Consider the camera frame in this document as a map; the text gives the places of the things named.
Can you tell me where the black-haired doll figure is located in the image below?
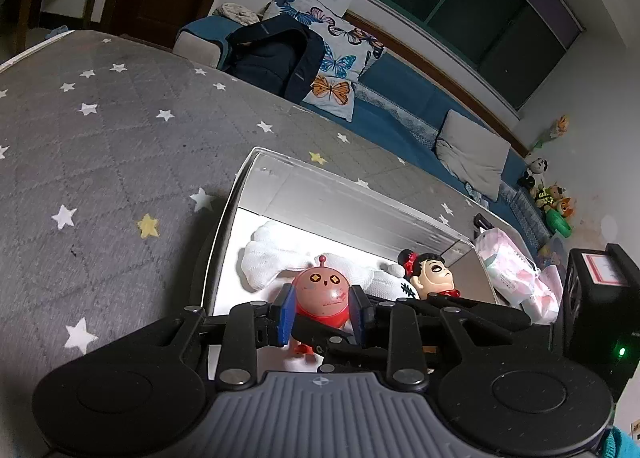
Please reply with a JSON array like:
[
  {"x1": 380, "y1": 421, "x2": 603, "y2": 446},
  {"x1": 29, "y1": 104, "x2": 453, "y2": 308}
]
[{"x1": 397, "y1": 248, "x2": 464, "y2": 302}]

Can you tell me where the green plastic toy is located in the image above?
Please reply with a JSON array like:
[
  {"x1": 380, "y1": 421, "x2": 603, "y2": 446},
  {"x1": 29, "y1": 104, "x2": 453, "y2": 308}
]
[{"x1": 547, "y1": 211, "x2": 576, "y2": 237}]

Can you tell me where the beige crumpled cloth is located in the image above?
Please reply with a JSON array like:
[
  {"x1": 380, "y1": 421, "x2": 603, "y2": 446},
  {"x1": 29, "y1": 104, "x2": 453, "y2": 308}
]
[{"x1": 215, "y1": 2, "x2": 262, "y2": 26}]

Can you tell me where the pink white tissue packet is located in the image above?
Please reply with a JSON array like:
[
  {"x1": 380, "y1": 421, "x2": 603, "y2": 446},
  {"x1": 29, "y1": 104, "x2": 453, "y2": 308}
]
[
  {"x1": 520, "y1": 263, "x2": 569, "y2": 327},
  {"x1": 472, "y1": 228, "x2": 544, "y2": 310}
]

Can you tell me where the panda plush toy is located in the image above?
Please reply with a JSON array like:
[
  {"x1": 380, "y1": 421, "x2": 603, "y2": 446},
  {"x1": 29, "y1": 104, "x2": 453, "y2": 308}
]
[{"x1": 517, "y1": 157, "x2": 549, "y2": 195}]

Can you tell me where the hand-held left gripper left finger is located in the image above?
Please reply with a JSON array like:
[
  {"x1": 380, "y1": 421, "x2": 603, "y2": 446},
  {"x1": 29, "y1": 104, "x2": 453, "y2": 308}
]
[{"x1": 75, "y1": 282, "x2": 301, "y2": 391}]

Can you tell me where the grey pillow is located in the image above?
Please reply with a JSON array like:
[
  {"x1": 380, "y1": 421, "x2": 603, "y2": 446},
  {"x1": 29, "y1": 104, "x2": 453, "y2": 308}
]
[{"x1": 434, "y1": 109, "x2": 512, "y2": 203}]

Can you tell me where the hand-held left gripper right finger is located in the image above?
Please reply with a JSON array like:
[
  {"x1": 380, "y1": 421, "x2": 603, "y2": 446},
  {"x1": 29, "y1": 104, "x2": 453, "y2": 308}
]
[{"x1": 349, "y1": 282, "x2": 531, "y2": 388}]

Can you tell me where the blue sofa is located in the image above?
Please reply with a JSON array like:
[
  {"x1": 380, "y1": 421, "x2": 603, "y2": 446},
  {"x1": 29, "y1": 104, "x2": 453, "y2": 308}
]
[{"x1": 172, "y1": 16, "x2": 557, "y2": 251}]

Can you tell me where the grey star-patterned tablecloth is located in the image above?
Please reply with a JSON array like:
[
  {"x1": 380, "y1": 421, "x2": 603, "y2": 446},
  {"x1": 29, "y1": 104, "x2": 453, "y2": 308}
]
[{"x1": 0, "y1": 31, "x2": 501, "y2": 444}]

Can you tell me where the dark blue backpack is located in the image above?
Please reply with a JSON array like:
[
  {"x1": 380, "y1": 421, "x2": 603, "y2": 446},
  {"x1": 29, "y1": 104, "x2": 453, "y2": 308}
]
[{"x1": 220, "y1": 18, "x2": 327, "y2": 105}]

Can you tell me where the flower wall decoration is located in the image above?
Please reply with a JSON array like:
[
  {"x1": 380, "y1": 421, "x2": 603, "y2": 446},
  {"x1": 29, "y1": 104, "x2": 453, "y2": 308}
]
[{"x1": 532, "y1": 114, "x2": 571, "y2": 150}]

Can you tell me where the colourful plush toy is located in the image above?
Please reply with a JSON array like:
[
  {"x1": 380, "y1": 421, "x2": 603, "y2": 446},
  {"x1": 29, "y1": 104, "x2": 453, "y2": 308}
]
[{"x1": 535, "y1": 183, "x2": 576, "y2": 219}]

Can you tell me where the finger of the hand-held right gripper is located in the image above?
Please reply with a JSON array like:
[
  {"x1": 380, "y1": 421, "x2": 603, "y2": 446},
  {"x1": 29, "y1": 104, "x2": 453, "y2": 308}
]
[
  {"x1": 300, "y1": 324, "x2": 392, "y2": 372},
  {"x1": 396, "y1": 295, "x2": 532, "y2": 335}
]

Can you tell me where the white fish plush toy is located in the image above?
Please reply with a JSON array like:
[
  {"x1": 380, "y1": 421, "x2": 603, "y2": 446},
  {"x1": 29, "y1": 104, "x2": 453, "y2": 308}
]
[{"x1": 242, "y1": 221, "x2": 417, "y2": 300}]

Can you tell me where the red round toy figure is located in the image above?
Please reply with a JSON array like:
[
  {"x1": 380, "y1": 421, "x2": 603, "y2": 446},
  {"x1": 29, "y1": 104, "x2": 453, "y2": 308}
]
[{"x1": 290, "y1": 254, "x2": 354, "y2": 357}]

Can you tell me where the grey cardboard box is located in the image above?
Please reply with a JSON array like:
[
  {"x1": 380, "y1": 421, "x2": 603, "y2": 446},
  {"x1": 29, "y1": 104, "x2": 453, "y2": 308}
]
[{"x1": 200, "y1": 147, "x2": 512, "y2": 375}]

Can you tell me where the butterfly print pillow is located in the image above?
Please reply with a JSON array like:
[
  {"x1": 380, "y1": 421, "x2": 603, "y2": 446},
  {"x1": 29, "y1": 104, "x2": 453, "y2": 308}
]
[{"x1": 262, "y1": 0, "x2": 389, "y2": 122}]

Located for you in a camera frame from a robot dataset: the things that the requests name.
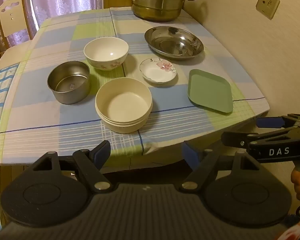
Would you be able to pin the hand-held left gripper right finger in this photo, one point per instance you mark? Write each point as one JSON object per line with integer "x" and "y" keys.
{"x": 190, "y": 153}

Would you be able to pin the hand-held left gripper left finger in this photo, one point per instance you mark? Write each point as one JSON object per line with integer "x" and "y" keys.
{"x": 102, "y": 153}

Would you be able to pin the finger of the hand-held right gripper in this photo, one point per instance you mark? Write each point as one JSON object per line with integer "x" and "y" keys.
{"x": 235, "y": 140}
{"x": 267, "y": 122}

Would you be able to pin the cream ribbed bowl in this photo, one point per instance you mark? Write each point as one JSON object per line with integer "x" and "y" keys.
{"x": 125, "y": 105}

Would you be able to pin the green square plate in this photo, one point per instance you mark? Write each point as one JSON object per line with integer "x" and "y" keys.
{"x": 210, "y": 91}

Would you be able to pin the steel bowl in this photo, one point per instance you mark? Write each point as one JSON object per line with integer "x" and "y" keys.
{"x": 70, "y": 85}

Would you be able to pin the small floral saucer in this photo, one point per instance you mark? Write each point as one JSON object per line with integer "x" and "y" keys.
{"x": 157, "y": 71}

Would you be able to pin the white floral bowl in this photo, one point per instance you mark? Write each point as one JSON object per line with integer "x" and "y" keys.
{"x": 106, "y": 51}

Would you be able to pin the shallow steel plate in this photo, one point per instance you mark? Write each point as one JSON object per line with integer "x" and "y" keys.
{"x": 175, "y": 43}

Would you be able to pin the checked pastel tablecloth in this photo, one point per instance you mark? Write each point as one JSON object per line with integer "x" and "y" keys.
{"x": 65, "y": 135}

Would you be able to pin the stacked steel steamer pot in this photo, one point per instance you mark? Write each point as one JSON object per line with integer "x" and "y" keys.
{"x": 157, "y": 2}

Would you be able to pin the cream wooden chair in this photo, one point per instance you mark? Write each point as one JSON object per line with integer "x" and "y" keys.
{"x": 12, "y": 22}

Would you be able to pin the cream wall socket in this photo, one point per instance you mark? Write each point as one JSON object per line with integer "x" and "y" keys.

━━━━━━━━━━

Reproduce all the records verbatim, excluding images.

=== FINAL ANSWER ===
Consider the camera frame in this document as a map; the text gives the places of the things named.
Can you tell me where the black-haired doll figure is located in the image below?
Please reply with a JSON array like:
[
  {"x1": 380, "y1": 421, "x2": 603, "y2": 446},
  {"x1": 29, "y1": 104, "x2": 453, "y2": 308}
]
[{"x1": 397, "y1": 248, "x2": 464, "y2": 302}]

Can you tell me where the green plastic toy is located in the image above?
Please reply with a JSON array like:
[
  {"x1": 380, "y1": 421, "x2": 603, "y2": 446},
  {"x1": 29, "y1": 104, "x2": 453, "y2": 308}
]
[{"x1": 547, "y1": 211, "x2": 576, "y2": 237}]

Can you tell me where the beige crumpled cloth is located in the image above?
Please reply with a JSON array like:
[
  {"x1": 380, "y1": 421, "x2": 603, "y2": 446},
  {"x1": 29, "y1": 104, "x2": 453, "y2": 308}
]
[{"x1": 215, "y1": 2, "x2": 262, "y2": 26}]

Can you tell me where the pink white tissue packet is located in the image above?
Please reply with a JSON array like:
[
  {"x1": 380, "y1": 421, "x2": 603, "y2": 446},
  {"x1": 29, "y1": 104, "x2": 453, "y2": 308}
]
[
  {"x1": 520, "y1": 263, "x2": 569, "y2": 327},
  {"x1": 472, "y1": 228, "x2": 544, "y2": 310}
]

Can you tell me where the panda plush toy is located in the image above?
Please reply with a JSON array like:
[
  {"x1": 380, "y1": 421, "x2": 603, "y2": 446},
  {"x1": 29, "y1": 104, "x2": 453, "y2": 308}
]
[{"x1": 517, "y1": 157, "x2": 549, "y2": 195}]

Can you tell me where the hand-held left gripper left finger is located in the image above?
Please reply with a JSON array like:
[
  {"x1": 380, "y1": 421, "x2": 603, "y2": 446},
  {"x1": 29, "y1": 104, "x2": 453, "y2": 308}
]
[{"x1": 75, "y1": 282, "x2": 301, "y2": 391}]

Can you tell me where the grey pillow is located in the image above?
Please reply with a JSON array like:
[
  {"x1": 380, "y1": 421, "x2": 603, "y2": 446},
  {"x1": 29, "y1": 104, "x2": 453, "y2": 308}
]
[{"x1": 434, "y1": 109, "x2": 512, "y2": 203}]

Can you tell me where the hand-held left gripper right finger is located in the image above?
Please reply with a JSON array like:
[
  {"x1": 380, "y1": 421, "x2": 603, "y2": 446},
  {"x1": 29, "y1": 104, "x2": 453, "y2": 308}
]
[{"x1": 349, "y1": 282, "x2": 531, "y2": 388}]

Can you tell me where the blue sofa is located in the image above?
Please reply with a JSON array like:
[
  {"x1": 380, "y1": 421, "x2": 603, "y2": 446},
  {"x1": 29, "y1": 104, "x2": 453, "y2": 308}
]
[{"x1": 172, "y1": 16, "x2": 557, "y2": 251}]

Can you tell me where the grey star-patterned tablecloth is located in the image above?
Please reply with a JSON array like:
[
  {"x1": 380, "y1": 421, "x2": 603, "y2": 446},
  {"x1": 29, "y1": 104, "x2": 453, "y2": 308}
]
[{"x1": 0, "y1": 31, "x2": 501, "y2": 444}]

Can you tell me where the dark blue backpack is located in the image above?
Please reply with a JSON array like:
[
  {"x1": 380, "y1": 421, "x2": 603, "y2": 446},
  {"x1": 29, "y1": 104, "x2": 453, "y2": 308}
]
[{"x1": 220, "y1": 18, "x2": 327, "y2": 105}]

Can you tell me where the flower wall decoration is located in the image above?
Please reply with a JSON array like:
[
  {"x1": 380, "y1": 421, "x2": 603, "y2": 446},
  {"x1": 29, "y1": 104, "x2": 453, "y2": 308}
]
[{"x1": 532, "y1": 114, "x2": 571, "y2": 150}]

Can you tell me where the colourful plush toy is located in the image above?
Please reply with a JSON array like:
[
  {"x1": 380, "y1": 421, "x2": 603, "y2": 446},
  {"x1": 29, "y1": 104, "x2": 453, "y2": 308}
]
[{"x1": 535, "y1": 183, "x2": 576, "y2": 219}]

Can you tell me where the finger of the hand-held right gripper is located in the image above?
Please reply with a JSON array like:
[
  {"x1": 380, "y1": 421, "x2": 603, "y2": 446},
  {"x1": 29, "y1": 104, "x2": 453, "y2": 308}
]
[
  {"x1": 300, "y1": 324, "x2": 392, "y2": 372},
  {"x1": 396, "y1": 295, "x2": 532, "y2": 335}
]

Can you tell me where the white fish plush toy is located in the image above?
Please reply with a JSON array like:
[
  {"x1": 380, "y1": 421, "x2": 603, "y2": 446},
  {"x1": 29, "y1": 104, "x2": 453, "y2": 308}
]
[{"x1": 242, "y1": 221, "x2": 417, "y2": 300}]

Can you tell me where the red round toy figure is located in the image above?
Please reply with a JSON array like:
[
  {"x1": 380, "y1": 421, "x2": 603, "y2": 446},
  {"x1": 29, "y1": 104, "x2": 453, "y2": 308}
]
[{"x1": 290, "y1": 254, "x2": 354, "y2": 357}]

Can you tell me where the grey cardboard box is located in the image above?
Please reply with a JSON array like:
[
  {"x1": 380, "y1": 421, "x2": 603, "y2": 446},
  {"x1": 29, "y1": 104, "x2": 453, "y2": 308}
]
[{"x1": 200, "y1": 147, "x2": 512, "y2": 375}]

Can you tell me where the butterfly print pillow is located in the image above?
Please reply with a JSON array like:
[
  {"x1": 380, "y1": 421, "x2": 603, "y2": 446},
  {"x1": 29, "y1": 104, "x2": 453, "y2": 308}
]
[{"x1": 262, "y1": 0, "x2": 389, "y2": 122}]

Located for you in a camera frame from a robot dataset: the things that the requests name.
Would you be able to pin the hand-held left gripper right finger in this photo, one point per instance you mark? Write each point as one JSON object per line with integer "x" and "y" keys.
{"x": 190, "y": 153}

Would you be able to pin the hand-held left gripper left finger in this photo, one point per instance you mark? Write each point as one JSON object per line with integer "x" and "y" keys.
{"x": 102, "y": 153}

Would you be able to pin the finger of the hand-held right gripper in this photo, one point per instance you mark? Write each point as one JSON object per line with integer "x" and "y" keys.
{"x": 235, "y": 140}
{"x": 267, "y": 122}

Would you be able to pin the cream ribbed bowl in this photo, one point per instance you mark? Write each point as one JSON object per line with integer "x" and "y" keys.
{"x": 125, "y": 105}

Would you be able to pin the green square plate in this photo, one point per instance you mark? Write each point as one JSON object per line with integer "x" and "y" keys.
{"x": 210, "y": 91}

Would you be able to pin the steel bowl in this photo, one point per instance you mark? Write each point as one JSON object per line with integer "x" and "y" keys.
{"x": 70, "y": 85}

Would you be able to pin the small floral saucer in this photo, one point per instance you mark? Write each point as one JSON object per line with integer "x" and "y" keys.
{"x": 157, "y": 71}

Would you be able to pin the white floral bowl in this photo, one point per instance you mark? Write each point as one JSON object per line with integer "x" and "y" keys.
{"x": 106, "y": 51}

Would you be able to pin the shallow steel plate in this photo, one point per instance you mark? Write each point as one JSON object per line with integer "x" and "y" keys.
{"x": 175, "y": 43}

Would you be able to pin the checked pastel tablecloth in this photo, one point per instance you mark? Write each point as one JSON object per line with integer "x" and "y" keys.
{"x": 65, "y": 135}

Would you be able to pin the stacked steel steamer pot in this photo, one point per instance you mark? Write each point as one JSON object per line with integer "x" and "y" keys.
{"x": 157, "y": 2}

Would you be able to pin the cream wooden chair in this photo, one point per instance you mark? Write each point as one JSON object per line with integer "x" and "y" keys.
{"x": 12, "y": 22}

Would you be able to pin the cream wall socket in this photo, one point per instance you mark? Write each point as one JSON object per line with integer "x" and "y" keys.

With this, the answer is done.